The genetic and variant databases provide a wealth of information that enables researchers to explore the relationships between genes, proteins, and diseases. They serve as essential tools in identifying new therapeutic targets and developing personalized medicine approaches.
Overall, gene and variant databases are crucial resources for the scientific and medical community, facilitating research, diagnosis, and management of genetic diseases. They provide a valuable platform for storing, sharing, and accessing genetic information, contributing to advancements in the field of genetics and personalized healthcare.
References
The following resources were consulted in the research and writing of this article:
- PubMed: A comprehensive database of scientific articles in the field of medicine and healthcare. It provides access to a wide range of articles related to the SGCA gene and its associated conditions. (PubMed website)
- OMIM: Online Mendelian Inheritance in Man (OMIM) is a comprehensive catalog of human genes and genetic disorders.

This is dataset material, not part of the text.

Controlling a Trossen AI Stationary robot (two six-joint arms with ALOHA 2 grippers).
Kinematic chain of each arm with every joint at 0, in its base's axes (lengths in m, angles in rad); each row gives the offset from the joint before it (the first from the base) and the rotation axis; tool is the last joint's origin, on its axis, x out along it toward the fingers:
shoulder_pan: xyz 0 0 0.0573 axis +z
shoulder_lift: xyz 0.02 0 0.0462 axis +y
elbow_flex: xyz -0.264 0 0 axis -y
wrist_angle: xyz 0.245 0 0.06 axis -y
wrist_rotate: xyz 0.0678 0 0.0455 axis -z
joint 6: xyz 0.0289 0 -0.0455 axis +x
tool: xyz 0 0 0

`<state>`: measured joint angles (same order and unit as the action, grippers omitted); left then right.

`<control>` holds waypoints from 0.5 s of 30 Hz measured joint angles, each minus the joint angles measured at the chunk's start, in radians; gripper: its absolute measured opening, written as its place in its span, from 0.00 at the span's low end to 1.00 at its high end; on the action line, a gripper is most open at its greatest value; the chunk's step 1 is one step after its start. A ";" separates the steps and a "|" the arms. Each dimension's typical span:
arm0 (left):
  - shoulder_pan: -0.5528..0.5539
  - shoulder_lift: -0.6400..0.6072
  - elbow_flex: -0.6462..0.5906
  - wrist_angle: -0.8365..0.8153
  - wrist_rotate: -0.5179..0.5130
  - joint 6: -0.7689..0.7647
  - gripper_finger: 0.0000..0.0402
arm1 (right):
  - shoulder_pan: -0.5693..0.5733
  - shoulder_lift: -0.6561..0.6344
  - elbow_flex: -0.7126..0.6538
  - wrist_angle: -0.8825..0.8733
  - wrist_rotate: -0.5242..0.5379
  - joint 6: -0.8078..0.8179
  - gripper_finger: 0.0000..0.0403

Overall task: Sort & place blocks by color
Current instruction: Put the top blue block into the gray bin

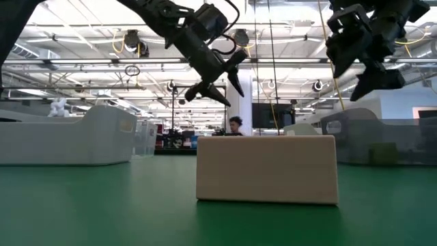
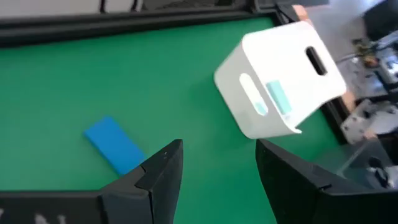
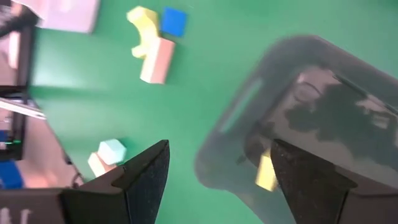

It provides detailed information on the SGCA gene, its molecular structure, and associated diseases. (OMIM website)
- GeneTests: A medical genetics information resource that provides genetic testing information for muscular dystrophy and other conditions related to the SGCA gene. It offers information on available testing options and laboratories. (GeneTests website)
- Registry of Genetic and Rare Diseases Information: A comprehensive database that provides information on rare genetic diseases and related resources. It offers information on skeletal muscle disorders, including sarcoglycanopathies. (Registry website)
Additionally, various scientific articles and research papers were referenced to gather information on the SGCA gene, its genetic variants, and associated diseases. The names of these articles can be found through the provided resources.